Germans in the East End of London
The East End has been home to many nationalities and ex-pat communities over the centuries. Much has been written about the Huguenots, who fled religious persecution in the Low Countries to settle to their silk-weaving business in Spitalfields. Until the 1920s, there was a Chinatown in Limehouse to rival that north of Leicester Square today. And, of course, Brick Lane is today renowned as Banglatown.
But one of those communities, today almost forgotten, probably dwarfed the rest in size. Its final death knell was only sounded with the closure of Alie Street’s St George’s Church in 1997. But who today remembers London’s 16,000-strong German community?
Luckily, though the church itself held its final service on November 24, 1996, a mere handful of worshippers attending, its legacy is a rich library compiled by the church’s pastors over its 250-year history. The books were acquired by the British Library and were the subject of an exhibition earlier this year. They tell a fascinating story of two-and-a-half centuries of Anglo-German life in east London.
The Lutheran Church opened its doors to the parishioners of Goodman’s Fields in 1762, the fifth in the capital to cater to a large
and growing German-speaking congregation.
The man behind the new place of worship was Dietrich Beckmann, the rich owner of an East End sugar bakery. Whitechapel had many of these refineries at the time – the smell and the smoke were said to be overpowering – and they were almost exclusively staffed by immigrant German labour.
Beckmann recruited his cousin Gustav Anton Wachsel as pastor, from the city of Halberstadt, and Wachsel quickly acted to set up an English-German school to satisfy parents who were worried their children were already losing touch with their heritage and language. And it was Wachsel’s own private library that formed the core of the
collection the British Library would acquire more than two centuries later.

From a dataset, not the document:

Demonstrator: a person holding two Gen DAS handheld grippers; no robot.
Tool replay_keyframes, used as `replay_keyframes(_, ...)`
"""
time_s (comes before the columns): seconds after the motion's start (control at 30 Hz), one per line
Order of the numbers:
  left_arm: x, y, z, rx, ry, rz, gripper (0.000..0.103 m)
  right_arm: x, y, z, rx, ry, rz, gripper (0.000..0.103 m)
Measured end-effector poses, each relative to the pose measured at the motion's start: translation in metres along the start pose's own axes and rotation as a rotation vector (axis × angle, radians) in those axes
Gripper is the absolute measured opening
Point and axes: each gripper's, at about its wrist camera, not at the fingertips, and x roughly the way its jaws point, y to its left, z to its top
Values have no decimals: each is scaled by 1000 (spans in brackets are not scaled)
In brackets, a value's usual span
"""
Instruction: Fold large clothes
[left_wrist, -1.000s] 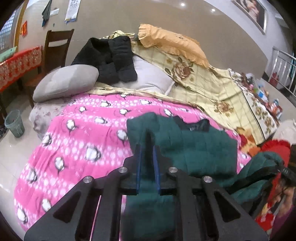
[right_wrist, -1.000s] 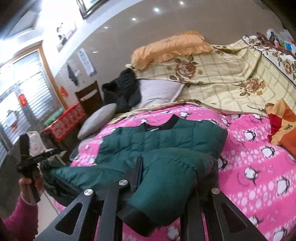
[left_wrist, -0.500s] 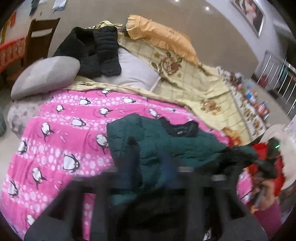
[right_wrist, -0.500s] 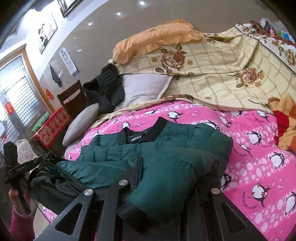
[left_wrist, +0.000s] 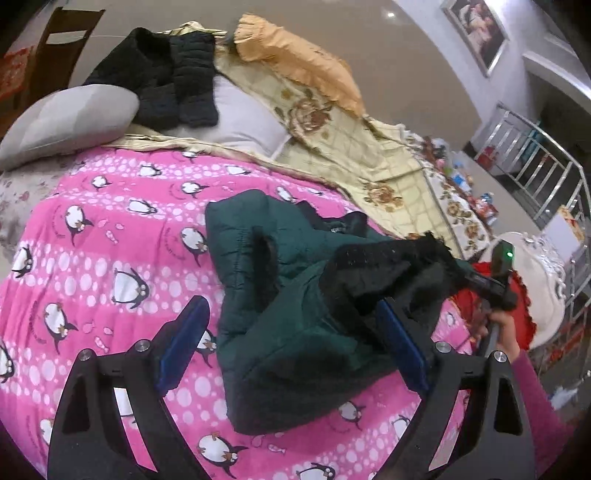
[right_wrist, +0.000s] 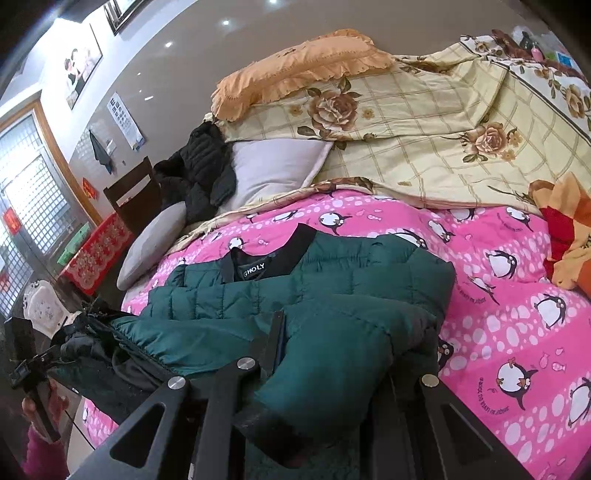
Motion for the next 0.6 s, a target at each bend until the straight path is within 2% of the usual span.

Over the years, books from the school were added, along with those which had belonged to the children and other parishioners.
Germans, like other immigrants, had to contend with
discrimination and prejudice, much of it sanctioned by law. But in 1769, William III,
himself from Orange in the Low Countries, passed the Toleration Act. As a result, St George’s could set up its own parish legislation.
The document the church elders drew up is still in the collection. But the library was much more than a dry reference source. The church encouraged its use as a lending library, and the children and their parents were enthusiastic borrowers of German folk and fairy tales. Some books were repeatedly borrowed over decades, and then centuries.
Travel literature, guide books, colourful engravings and street plans were also hugely popular as the parishioners soaked up knowledge of a land they had, increasingly as the years drew on, never seen.
The second half of the 19th century saw major expansion, with infants and secondary schools being added.
The church had a new
influx of parishioners in the 1930s, as refugees fled Hitler’s Germany. For a few months, the congregation was led
by the legendary Dietrich Bonhoeffer.
Bonhoeffer was a theology professor from Berlin. While many of the church tolerated and even lauded the Fuhrer, Bonhoeffer travelled at home and abroad decrying Hitler’s evil record. The safest place for Bonhoeffer was probably in Whitechapel, but he insisted on returning to preach his
message in Germany.
In 1943 he was imprisoned by the SS, and on April 9, 1945, the beleaguered Hitler had
him hanged.
After the war, German wives of British soldiers entered the congregation, and numbers boomed again. But, at the close of 1996, following the dispersal of the core community, St George’s was placed in the care of the Historic Chapel Association.
A Whitechapel church might have seemed an unlikely home for such an outstandingly important collection. And, indeed, the church elders thought better of using a small room above the vestry to house 750 volumes when burglars broke in in 1995.
Now, though, the tomes are safe forever in the British Library. And a viewing (by appointment only) secures a fascinating glimpse into a little piece of Germany in the heart of the East End.